▸ What you need to do: Each line of the data is to be output verbatim, with the images removed.
_ _ _ _
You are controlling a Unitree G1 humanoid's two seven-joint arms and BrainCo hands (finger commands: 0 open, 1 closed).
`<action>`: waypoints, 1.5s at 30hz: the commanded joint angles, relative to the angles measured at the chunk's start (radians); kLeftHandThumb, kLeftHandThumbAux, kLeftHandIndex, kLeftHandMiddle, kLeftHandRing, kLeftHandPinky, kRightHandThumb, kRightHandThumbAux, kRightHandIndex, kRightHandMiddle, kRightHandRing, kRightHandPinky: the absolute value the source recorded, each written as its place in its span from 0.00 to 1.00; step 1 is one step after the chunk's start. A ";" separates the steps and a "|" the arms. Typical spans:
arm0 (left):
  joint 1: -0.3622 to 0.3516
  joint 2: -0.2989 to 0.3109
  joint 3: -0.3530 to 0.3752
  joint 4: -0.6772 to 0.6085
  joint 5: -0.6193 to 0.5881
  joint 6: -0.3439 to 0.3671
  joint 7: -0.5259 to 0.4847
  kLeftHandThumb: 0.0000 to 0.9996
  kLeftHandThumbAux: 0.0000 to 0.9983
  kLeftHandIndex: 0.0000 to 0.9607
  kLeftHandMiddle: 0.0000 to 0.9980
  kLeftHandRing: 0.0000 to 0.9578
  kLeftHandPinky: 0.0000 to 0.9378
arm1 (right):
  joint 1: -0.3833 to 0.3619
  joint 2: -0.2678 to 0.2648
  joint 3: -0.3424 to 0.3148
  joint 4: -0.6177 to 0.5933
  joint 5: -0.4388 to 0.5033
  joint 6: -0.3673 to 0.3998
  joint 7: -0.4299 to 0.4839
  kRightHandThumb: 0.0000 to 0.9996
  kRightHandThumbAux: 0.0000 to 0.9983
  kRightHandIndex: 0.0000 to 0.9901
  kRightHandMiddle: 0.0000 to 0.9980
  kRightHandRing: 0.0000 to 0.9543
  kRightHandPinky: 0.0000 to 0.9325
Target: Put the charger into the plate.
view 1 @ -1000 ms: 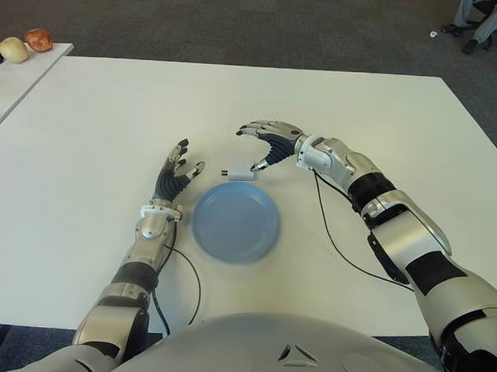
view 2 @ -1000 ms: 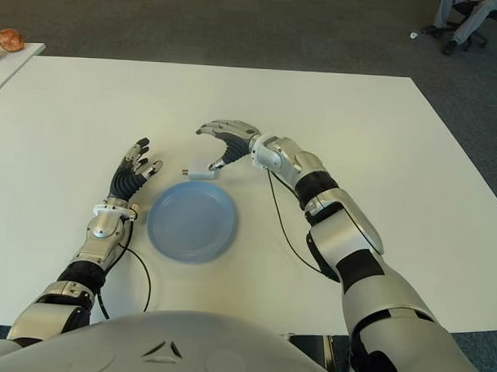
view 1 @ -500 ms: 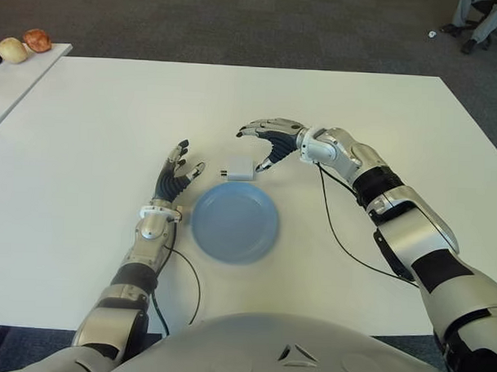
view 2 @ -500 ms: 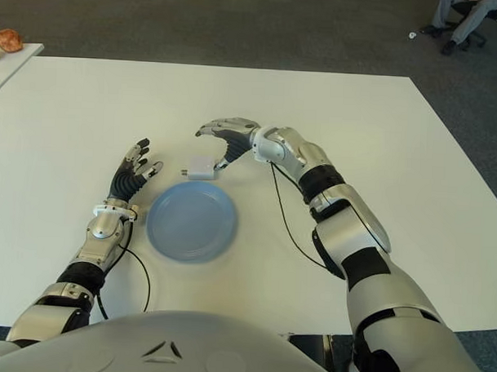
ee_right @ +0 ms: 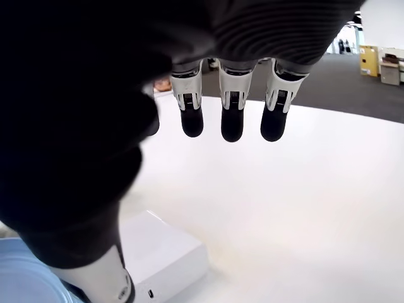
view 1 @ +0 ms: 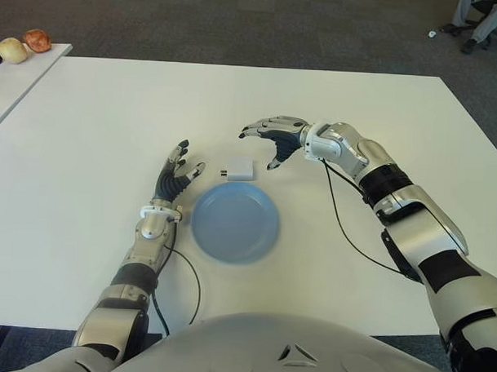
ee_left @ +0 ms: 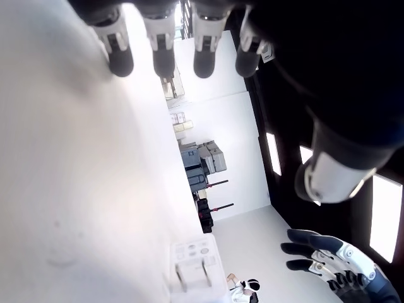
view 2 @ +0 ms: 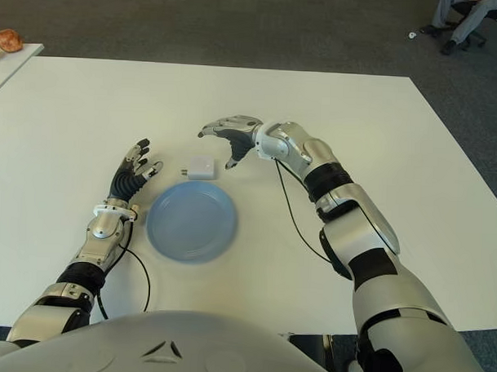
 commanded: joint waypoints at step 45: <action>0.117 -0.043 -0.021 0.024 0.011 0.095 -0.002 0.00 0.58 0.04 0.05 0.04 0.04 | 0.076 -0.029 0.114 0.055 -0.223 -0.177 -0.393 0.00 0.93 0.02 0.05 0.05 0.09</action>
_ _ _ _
▸ Written solution:
You are controlling a Unitree G1 humanoid's two seven-joint arms and BrainCo hands (finger commands: 0 open, 1 closed).
`<action>`: waypoints, 1.5s at 30hz: the commanded joint angles, relative to the angles measured at the chunk's start (radians); kLeftHandThumb, kLeftHandThumbAux, kLeftHandIndex, kLeftHandMiddle, kLeftHandRing, kLeftHandPinky, kRightHandThumb, kRightHandThumbAux, kRightHandIndex, kRightHandMiddle, kRightHandRing, kRightHandPinky: the absolute value the source recorded, each written as its place in its span from 0.00 to 1.00; step 1 is one step after the chunk's start. A ";" separates the steps and a "|" the arms. Typical spans:
arm0 (left):
  joint 1: -0.3622 to 0.3516
  joint 2: -0.2989 to 0.3109
  joint 3: -0.3530 to 0.3752
  joint 4: -0.6772 to 0.6085
  joint 5: -0.6193 to 0.5881
  joint 6: -0.3439 to 0.3671
  joint 7: -0.5259 to 0.4847
  kLeftHandThumb: 0.0000 to 0.9996
  kLeftHandThumbAux: 0.0000 to 0.9983
  kLeftHandIndex: 0.0000 to 0.9607
  kLeftHandMiddle: 0.0000 to 0.9980
  kLeftHandRing: 0.0000 to 0.9578
  kLeftHandPinky: 0.0000 to 0.9378
arm1 (right):
  joint 1: -0.3833 to 0.3619
  joint 2: -0.2678 to 0.2648
  joint 3: -0.3424 to 0.3148
  joint 4: -0.6177 to 0.5933
  joint 5: -0.4388 to 0.5033
  joint 6: -0.3673 to 0.3998
  joint 7: -0.4299 to 0.4839
  kRightHandThumb: 0.0000 to 0.9996
  kRightHandThumbAux: 0.0000 to 0.9983
  kRightHandIndex: 0.0000 to 0.9901
  kRightHandMiddle: 0.0000 to 0.9980
  kRightHandRing: 0.0000 to 0.9543
  kRightHandPinky: 0.0000 to 0.9325
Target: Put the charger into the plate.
view 1 @ -1000 ms: 
view 2 @ -1000 ms: 
view 1 @ -500 ms: 
view 2 @ -500 ms: 
ee_right @ +0 ms: 
view 1 @ +0 ms: 
ee_left @ +0 ms: 
view 2 @ +0 ms: 
 commanded: joint waypoints at step 45: <action>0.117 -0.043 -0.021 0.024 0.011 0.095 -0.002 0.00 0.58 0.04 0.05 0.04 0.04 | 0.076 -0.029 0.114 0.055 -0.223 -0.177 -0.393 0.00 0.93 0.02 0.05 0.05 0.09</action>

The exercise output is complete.